# Brody's Meatballs - raw recipe



## Brodysmom (Jan 8, 2009)

I have had Brody on Nature's Variety raw chicken medallions for over a month now and he's doing OK on them. He's not thrilled with them, but he's not thrilled with ANYTHING having to do with food. I have been researching a raw diet and specifically looking for a balanced recipe, similar to the NV medallions that would be easy to feed. 

I did try a raw chicken wing with him several times and he wouldn't eat it. He buried it in his bed. He would eat little pieces of raw chicken if it was cut up.
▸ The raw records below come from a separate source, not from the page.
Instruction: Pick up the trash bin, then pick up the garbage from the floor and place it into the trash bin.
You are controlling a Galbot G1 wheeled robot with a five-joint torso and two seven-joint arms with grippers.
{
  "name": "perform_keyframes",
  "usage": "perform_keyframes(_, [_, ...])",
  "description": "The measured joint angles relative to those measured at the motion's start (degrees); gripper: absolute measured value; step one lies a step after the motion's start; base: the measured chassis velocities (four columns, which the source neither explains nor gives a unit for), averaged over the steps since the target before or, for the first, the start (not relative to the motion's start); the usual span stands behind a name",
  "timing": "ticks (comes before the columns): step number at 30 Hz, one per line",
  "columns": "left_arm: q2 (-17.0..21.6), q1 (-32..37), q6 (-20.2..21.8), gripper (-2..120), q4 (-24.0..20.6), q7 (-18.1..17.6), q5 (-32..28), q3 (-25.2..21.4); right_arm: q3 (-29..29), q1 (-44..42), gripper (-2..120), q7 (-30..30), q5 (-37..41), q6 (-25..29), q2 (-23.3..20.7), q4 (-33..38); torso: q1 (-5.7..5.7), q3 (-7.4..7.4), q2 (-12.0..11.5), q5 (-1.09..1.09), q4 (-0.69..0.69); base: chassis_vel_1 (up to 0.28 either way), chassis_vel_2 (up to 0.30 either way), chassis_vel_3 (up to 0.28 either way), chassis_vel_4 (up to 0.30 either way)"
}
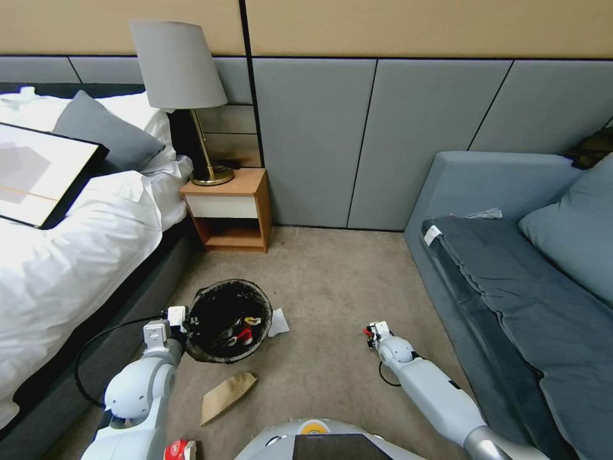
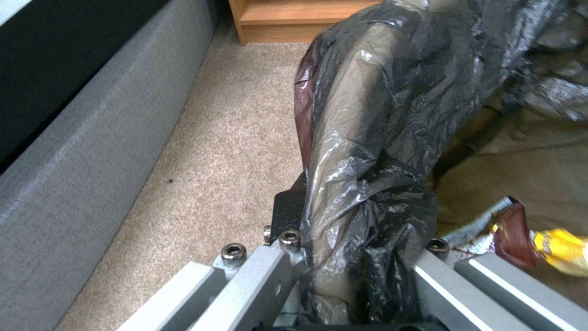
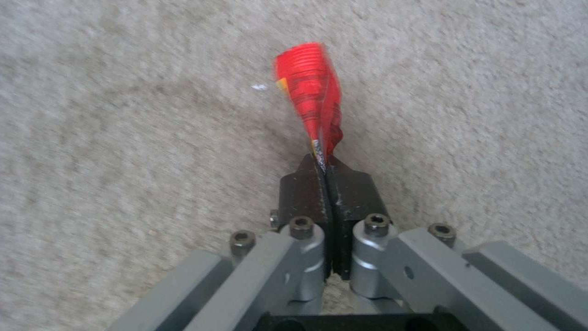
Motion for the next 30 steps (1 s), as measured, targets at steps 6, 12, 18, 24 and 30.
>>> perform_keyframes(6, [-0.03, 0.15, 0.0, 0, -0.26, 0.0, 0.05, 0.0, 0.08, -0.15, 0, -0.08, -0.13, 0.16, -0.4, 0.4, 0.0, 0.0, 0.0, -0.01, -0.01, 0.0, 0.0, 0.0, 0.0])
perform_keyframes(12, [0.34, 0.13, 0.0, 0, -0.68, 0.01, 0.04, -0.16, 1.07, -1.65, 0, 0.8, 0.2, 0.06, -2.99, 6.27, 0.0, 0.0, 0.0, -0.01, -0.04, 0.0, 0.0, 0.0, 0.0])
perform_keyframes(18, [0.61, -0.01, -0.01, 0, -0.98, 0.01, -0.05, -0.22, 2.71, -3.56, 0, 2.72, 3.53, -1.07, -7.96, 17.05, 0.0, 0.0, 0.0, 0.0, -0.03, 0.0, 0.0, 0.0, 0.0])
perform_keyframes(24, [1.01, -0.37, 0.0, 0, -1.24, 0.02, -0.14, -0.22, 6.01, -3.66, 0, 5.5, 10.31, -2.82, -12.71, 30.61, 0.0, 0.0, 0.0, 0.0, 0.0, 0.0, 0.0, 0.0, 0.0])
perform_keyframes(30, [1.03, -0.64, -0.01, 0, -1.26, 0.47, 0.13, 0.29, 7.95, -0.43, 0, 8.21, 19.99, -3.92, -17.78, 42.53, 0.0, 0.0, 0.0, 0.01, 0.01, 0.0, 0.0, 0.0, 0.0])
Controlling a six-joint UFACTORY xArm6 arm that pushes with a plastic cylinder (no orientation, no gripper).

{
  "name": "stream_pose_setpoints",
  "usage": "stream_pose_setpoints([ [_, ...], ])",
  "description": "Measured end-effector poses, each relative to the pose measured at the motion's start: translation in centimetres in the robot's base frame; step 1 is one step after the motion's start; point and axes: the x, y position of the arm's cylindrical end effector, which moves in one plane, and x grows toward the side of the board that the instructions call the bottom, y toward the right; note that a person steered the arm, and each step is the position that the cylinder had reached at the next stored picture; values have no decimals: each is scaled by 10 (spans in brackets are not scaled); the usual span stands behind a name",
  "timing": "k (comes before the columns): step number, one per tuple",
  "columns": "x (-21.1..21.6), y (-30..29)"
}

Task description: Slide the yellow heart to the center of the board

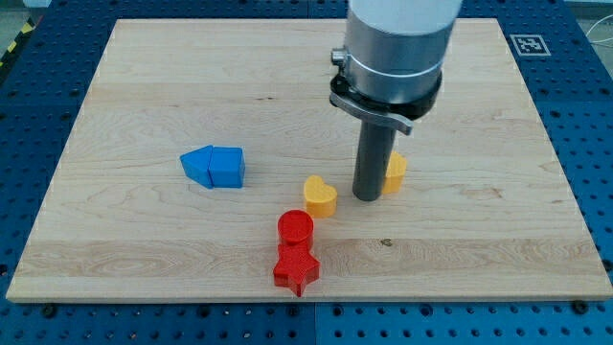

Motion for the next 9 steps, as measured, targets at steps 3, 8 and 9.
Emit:
stream_pose_setpoints([
  [3,37,-35],
  [8,-59,-101],
  [9,-83,-116],
])
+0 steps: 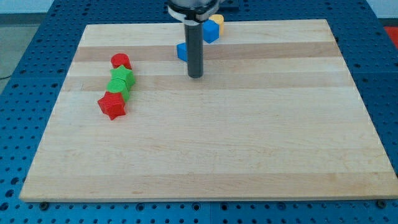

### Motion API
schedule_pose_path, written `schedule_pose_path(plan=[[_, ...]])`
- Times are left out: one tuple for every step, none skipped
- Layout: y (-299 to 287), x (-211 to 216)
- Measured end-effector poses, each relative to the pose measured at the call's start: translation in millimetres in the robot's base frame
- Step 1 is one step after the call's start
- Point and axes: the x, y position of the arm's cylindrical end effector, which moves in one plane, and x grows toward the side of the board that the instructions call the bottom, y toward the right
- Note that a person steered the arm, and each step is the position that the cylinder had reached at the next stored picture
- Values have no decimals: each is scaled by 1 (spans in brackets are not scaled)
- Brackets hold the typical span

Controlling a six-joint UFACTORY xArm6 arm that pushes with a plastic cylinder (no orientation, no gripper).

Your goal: Slightly move the triangle towards the top center of the board

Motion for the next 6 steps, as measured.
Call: schedule_pose_path(plan=[[-7, -27], [-10, -38], [-10, -39], [-10, -45], [-10, -46], [-3, -55]])
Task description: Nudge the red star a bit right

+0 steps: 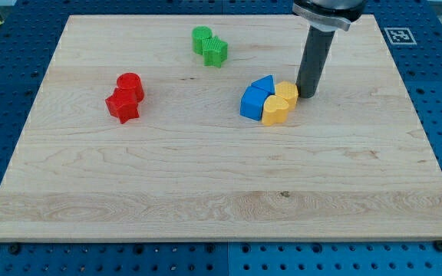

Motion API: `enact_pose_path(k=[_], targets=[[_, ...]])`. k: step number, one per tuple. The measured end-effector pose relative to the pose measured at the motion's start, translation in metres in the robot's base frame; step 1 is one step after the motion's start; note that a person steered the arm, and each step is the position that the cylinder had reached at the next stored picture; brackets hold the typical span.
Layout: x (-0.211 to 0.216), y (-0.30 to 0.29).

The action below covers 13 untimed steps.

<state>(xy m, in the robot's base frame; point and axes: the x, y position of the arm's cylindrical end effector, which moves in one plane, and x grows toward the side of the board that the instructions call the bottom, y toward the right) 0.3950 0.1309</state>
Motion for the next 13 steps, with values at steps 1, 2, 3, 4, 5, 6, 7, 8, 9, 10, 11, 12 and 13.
enact_pose_path(k=[1, 2, 3, 4, 5, 6, 7, 8, 9, 10, 11, 12, 13], targets=[[-0.013, 0.002], [-0.045, -0.001], [-0.055, -0.006], [-0.055, -0.006], [-0.047, -0.031], [-0.043, -0.089], [-0.046, -0.148], [-0.020, -0.183], [0.044, -0.194], [0.087, -0.205], [0.094, -0.256], [0.077, -0.293], [0.066, -0.303]])
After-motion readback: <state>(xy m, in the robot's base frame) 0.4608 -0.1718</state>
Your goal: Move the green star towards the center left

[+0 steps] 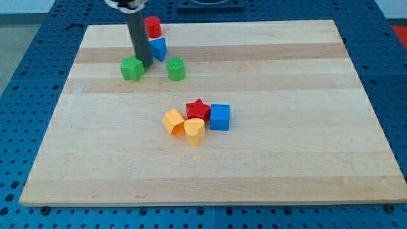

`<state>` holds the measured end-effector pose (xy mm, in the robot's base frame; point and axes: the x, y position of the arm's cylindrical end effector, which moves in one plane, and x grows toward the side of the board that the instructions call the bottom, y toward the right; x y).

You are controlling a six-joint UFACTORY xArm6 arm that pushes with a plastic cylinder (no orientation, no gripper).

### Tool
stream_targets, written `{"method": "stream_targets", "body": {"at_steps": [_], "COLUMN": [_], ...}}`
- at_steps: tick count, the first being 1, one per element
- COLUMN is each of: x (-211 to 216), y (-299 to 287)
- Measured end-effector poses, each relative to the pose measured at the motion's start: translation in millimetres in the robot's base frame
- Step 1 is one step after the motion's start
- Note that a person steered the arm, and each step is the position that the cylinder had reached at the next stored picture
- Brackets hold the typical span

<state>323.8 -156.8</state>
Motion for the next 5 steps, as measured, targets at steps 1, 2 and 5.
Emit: {"method": "stream_targets", "body": {"at_steps": [1, 2, 5], "x": [0.0, 15.9, 68.0], "y": [-36.9, -41.2, -44.0]}}
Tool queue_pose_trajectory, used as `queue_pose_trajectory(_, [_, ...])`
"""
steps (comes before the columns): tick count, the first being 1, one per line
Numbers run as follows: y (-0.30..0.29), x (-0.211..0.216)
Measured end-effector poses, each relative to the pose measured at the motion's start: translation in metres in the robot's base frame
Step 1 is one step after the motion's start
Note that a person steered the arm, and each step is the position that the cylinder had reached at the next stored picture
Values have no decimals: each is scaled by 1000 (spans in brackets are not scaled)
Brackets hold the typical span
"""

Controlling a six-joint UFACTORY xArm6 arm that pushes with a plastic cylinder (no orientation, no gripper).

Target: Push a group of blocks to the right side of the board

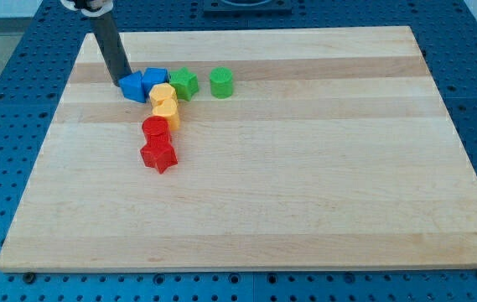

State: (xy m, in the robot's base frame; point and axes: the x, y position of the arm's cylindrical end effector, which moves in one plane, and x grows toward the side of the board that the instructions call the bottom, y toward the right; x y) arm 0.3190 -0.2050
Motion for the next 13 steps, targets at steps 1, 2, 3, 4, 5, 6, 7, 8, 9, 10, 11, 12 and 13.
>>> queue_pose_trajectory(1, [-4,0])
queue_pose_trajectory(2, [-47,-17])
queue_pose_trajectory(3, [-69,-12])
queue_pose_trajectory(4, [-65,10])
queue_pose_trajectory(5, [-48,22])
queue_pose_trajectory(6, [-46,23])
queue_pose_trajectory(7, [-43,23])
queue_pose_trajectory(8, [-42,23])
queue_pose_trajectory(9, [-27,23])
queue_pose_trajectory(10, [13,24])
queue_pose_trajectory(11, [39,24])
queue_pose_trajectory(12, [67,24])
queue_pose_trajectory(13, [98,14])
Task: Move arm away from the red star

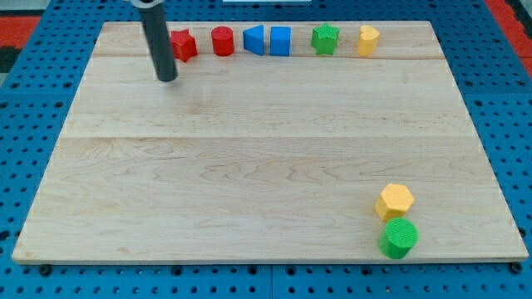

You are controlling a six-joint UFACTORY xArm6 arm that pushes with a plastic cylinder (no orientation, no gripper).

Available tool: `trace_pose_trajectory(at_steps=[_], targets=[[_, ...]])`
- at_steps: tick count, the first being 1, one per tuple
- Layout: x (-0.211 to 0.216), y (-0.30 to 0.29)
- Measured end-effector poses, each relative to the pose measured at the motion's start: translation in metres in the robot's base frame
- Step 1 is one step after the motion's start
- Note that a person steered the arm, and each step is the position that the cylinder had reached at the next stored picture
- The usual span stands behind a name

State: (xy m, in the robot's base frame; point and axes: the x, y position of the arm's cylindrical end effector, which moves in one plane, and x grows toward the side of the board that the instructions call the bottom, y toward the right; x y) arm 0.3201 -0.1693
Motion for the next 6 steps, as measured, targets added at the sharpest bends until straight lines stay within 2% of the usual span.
trace_pose_trajectory(at_steps=[3,4,5,6], targets=[[-0.057,0.025],[-0.038,0.010],[0.018,0.075],[0.045,0.186]])
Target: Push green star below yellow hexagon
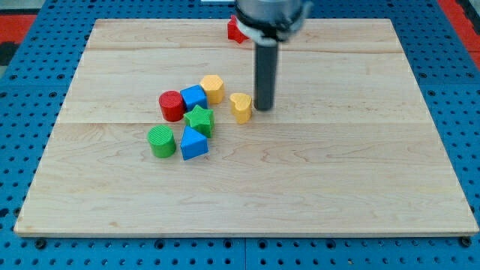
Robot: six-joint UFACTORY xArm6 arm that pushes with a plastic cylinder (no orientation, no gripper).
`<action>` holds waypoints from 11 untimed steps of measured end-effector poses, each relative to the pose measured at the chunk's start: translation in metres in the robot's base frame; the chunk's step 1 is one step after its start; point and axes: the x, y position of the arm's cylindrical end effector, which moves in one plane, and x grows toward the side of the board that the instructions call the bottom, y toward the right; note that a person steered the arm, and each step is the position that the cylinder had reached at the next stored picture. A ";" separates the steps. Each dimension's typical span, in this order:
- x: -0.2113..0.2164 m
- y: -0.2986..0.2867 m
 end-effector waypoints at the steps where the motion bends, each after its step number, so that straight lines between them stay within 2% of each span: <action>1: 0.070 -0.013; 2: 0.117 -0.077; 3: 0.122 -0.156; 4: 0.079 -0.156; 6: 0.002 -0.097; 7: -0.019 -0.091; 10: 0.084 -0.161; 11: 0.077 -0.216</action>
After much research, I decided I wasn't enough of a scientist to create a total balanced meal for him that I could feed exclusively. But I wanted something that I could give him as a meal once a day that incorporated raw foods. I created this recipe based on the 80% muscle meat, 10% organ, 10% bone model. If bone is included, the calcium/phosphorus ratio is not as critical. I didn't want any grains as that would defeat the purpose, but did want to add a carb and fiber source so I used baby carrots and canned pumpkin to help hold it all together.

The recipe:

10 chicken wings
1 pound ground sirloin beef
2 large gizzards, 2 large hearts, one piece of liver
1/2 can of pumpkin
1 can of baby carrots in water

Put the wings through the grinder, including skin and bones. Add in the organ meats, ground meats, and the pumpkin and mix. Grind the carrots and add them. Mix well and completely. I picked out any larger particles of bone or tissue. The grinder made everything about hamburger consistency.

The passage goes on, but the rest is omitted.